Input data START
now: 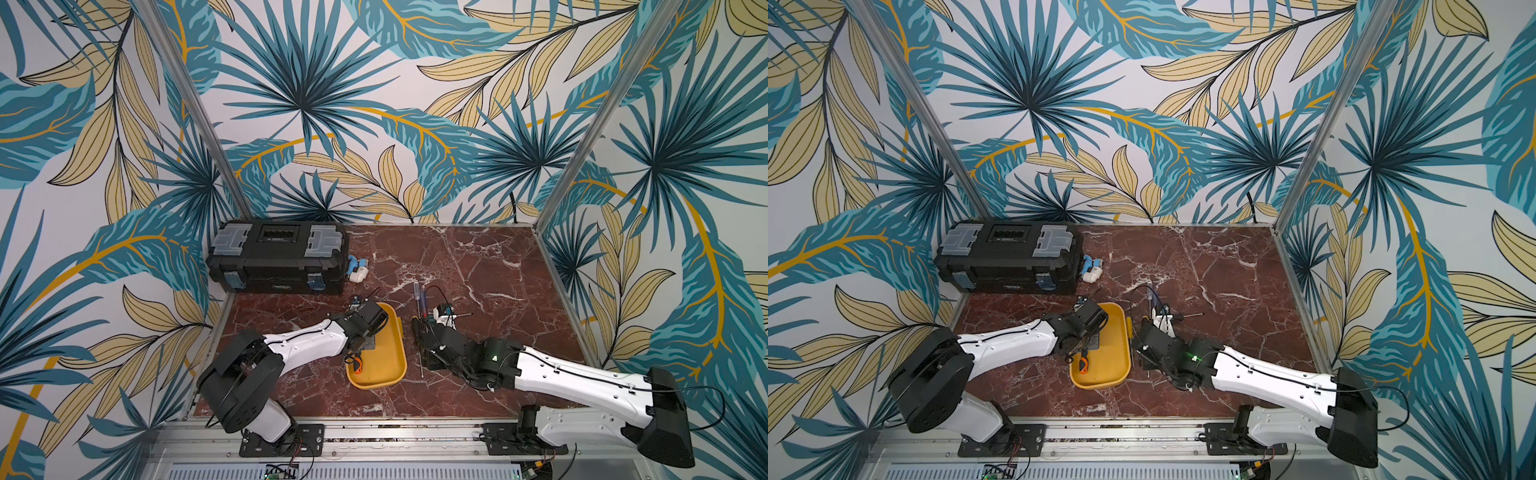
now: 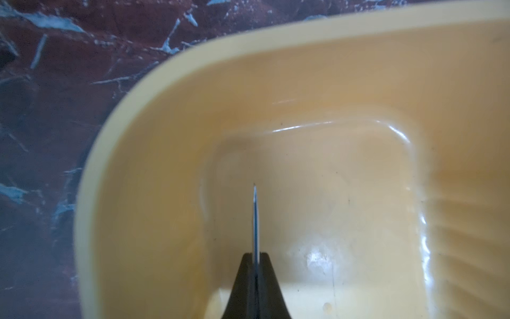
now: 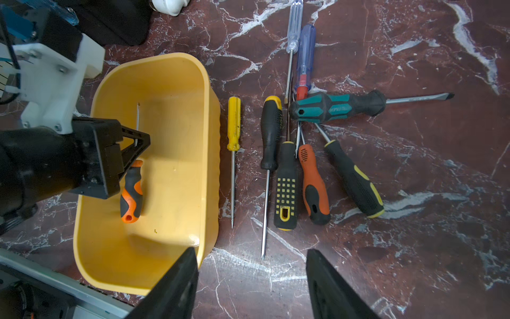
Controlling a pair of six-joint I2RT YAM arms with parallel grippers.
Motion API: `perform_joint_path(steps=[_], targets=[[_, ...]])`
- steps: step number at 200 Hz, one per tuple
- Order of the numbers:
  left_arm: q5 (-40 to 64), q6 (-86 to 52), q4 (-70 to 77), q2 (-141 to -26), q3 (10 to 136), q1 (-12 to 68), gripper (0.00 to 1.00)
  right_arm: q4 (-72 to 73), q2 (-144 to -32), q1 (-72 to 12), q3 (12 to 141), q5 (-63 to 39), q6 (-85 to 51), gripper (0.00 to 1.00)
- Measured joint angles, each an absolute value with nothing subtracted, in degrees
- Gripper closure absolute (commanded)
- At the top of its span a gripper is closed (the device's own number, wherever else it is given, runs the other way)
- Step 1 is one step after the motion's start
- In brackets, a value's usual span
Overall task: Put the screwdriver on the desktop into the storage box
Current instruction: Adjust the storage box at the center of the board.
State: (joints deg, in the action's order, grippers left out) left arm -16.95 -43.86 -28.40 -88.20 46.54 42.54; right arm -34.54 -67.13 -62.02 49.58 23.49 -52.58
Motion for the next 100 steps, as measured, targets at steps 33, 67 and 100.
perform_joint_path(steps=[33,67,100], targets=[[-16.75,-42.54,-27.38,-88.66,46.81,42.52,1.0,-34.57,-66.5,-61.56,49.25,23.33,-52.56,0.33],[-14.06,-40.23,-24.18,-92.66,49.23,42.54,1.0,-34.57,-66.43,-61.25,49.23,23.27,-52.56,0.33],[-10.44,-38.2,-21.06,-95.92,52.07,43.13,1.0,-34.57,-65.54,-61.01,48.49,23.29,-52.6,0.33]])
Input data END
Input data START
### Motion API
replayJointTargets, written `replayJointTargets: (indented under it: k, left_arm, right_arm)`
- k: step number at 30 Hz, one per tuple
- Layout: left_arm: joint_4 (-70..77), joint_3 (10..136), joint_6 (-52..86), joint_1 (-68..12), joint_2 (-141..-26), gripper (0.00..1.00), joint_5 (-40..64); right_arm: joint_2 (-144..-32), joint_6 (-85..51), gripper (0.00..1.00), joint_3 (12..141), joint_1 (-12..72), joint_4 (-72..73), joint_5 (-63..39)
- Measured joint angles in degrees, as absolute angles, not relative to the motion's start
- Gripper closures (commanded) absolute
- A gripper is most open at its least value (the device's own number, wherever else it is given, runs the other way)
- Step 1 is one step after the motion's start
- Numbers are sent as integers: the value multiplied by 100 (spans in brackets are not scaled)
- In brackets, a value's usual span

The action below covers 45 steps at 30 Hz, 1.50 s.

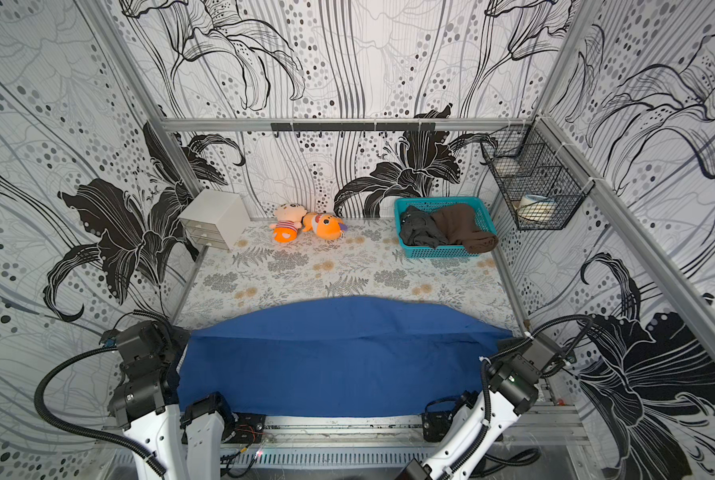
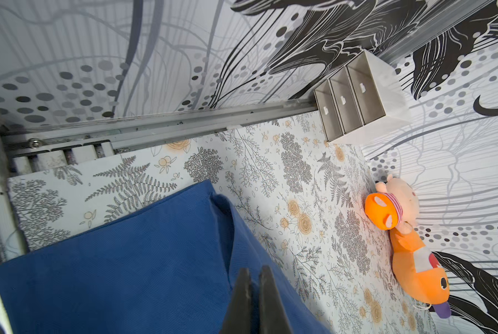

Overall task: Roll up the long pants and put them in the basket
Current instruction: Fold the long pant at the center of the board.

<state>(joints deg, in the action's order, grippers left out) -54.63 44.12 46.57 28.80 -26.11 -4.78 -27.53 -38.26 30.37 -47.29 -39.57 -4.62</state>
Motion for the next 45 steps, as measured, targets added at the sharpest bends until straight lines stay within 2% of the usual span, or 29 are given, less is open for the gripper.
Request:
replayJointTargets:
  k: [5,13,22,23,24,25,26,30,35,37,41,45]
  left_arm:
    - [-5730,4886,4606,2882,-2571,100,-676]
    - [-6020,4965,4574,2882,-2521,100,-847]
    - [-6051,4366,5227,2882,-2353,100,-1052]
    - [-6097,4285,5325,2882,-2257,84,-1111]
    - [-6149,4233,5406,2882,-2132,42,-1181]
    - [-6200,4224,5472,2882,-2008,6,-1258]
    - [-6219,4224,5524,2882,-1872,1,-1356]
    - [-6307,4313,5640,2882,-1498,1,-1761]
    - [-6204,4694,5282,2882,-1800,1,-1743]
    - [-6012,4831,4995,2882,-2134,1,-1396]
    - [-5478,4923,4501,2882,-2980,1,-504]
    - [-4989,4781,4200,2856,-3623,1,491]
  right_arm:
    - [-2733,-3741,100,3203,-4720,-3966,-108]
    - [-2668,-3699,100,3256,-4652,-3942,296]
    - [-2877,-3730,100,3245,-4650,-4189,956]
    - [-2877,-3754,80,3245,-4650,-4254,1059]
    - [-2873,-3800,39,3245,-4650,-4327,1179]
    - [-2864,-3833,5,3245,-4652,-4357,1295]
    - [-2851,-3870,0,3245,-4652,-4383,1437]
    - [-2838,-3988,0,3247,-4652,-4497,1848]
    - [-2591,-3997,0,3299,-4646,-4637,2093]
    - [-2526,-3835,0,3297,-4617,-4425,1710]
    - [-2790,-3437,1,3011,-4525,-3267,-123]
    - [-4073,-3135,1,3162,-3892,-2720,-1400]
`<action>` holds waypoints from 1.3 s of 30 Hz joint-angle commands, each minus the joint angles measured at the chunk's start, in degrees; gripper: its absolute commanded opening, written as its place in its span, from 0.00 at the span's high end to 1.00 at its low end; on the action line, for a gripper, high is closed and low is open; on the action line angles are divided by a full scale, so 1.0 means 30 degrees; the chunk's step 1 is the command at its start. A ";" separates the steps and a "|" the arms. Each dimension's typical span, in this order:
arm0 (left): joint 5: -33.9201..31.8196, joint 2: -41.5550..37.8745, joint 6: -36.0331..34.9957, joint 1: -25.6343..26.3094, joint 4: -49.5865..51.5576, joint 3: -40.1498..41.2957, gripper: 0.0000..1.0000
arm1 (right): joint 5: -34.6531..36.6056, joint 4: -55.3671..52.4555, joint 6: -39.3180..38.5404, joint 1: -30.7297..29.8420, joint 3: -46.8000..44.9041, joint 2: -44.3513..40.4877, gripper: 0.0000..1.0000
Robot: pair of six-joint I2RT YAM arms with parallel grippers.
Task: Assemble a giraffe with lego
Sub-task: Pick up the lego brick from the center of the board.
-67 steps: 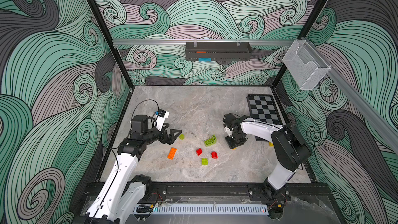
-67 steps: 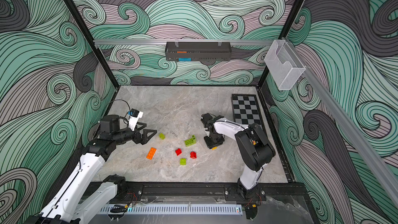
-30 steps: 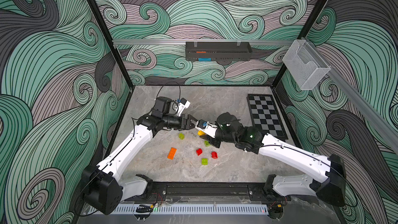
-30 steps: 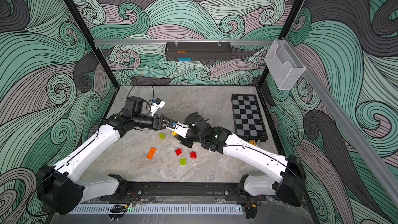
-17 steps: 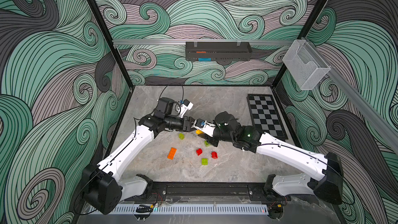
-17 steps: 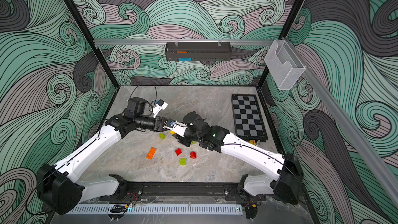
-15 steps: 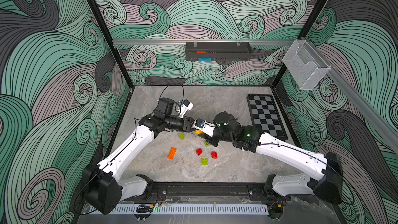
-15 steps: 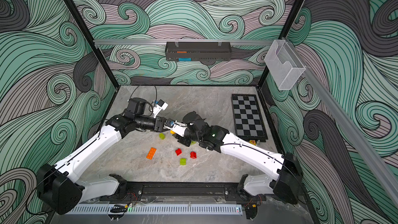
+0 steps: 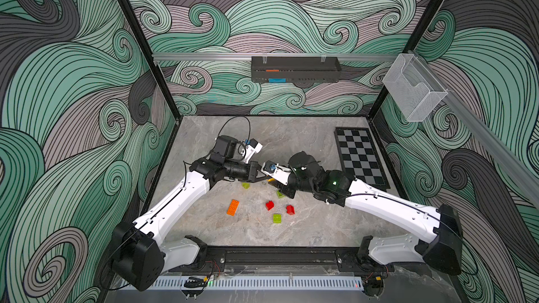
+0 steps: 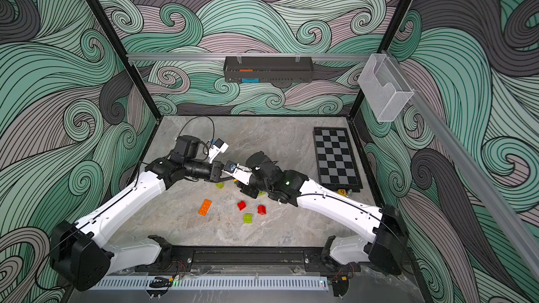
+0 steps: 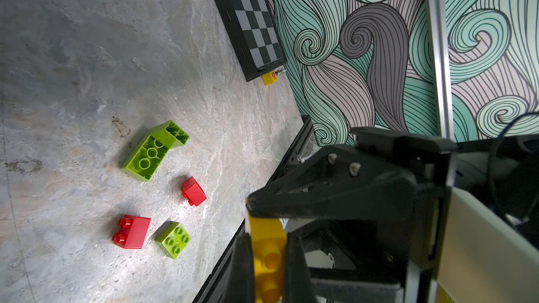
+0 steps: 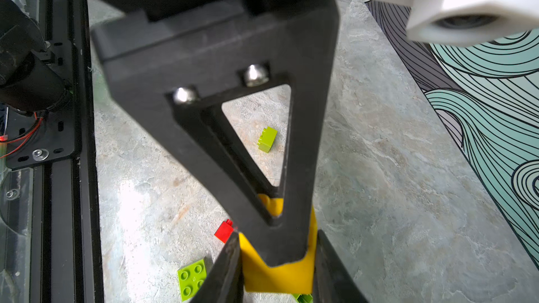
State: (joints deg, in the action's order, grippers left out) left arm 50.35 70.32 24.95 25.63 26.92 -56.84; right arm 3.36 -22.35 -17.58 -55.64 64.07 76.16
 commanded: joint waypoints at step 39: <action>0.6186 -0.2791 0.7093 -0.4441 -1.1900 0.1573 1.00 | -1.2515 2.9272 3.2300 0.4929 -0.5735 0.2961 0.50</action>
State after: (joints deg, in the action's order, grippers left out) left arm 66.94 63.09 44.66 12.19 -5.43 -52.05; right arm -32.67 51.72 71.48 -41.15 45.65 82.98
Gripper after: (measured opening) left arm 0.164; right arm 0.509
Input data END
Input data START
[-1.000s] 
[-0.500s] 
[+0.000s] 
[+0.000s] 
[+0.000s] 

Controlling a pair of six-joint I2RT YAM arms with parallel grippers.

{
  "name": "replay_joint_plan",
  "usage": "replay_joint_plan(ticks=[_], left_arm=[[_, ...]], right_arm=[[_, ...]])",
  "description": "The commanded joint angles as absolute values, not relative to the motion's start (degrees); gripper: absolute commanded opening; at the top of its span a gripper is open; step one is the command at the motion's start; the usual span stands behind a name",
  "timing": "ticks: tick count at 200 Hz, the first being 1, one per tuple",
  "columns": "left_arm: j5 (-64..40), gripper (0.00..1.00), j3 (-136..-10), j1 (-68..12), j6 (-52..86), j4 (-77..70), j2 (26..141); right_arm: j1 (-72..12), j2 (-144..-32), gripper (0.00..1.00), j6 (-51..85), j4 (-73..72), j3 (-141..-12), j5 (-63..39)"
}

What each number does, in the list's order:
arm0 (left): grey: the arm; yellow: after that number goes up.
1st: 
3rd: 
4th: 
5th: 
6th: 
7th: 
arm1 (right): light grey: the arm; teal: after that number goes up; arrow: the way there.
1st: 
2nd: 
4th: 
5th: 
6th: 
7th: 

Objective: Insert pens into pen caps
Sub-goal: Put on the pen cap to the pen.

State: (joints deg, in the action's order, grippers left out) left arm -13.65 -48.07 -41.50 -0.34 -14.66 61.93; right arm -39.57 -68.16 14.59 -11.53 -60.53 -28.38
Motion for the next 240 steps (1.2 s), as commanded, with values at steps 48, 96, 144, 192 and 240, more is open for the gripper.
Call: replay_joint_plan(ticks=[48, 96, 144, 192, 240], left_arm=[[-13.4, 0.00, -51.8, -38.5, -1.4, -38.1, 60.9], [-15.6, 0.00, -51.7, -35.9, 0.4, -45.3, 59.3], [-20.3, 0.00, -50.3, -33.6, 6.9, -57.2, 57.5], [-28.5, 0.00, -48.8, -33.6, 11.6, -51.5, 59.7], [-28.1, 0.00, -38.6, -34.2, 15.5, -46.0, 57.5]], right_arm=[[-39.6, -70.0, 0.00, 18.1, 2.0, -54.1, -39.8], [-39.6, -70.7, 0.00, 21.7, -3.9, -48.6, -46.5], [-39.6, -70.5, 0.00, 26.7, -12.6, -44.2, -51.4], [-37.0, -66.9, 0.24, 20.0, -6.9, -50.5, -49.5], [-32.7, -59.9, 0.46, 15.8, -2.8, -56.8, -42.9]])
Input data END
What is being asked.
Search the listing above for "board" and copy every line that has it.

The completed task.
Current instruction: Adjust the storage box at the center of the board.
Current instruction: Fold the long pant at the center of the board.
Sub-task: Pick up the lego brick from the center of the board.

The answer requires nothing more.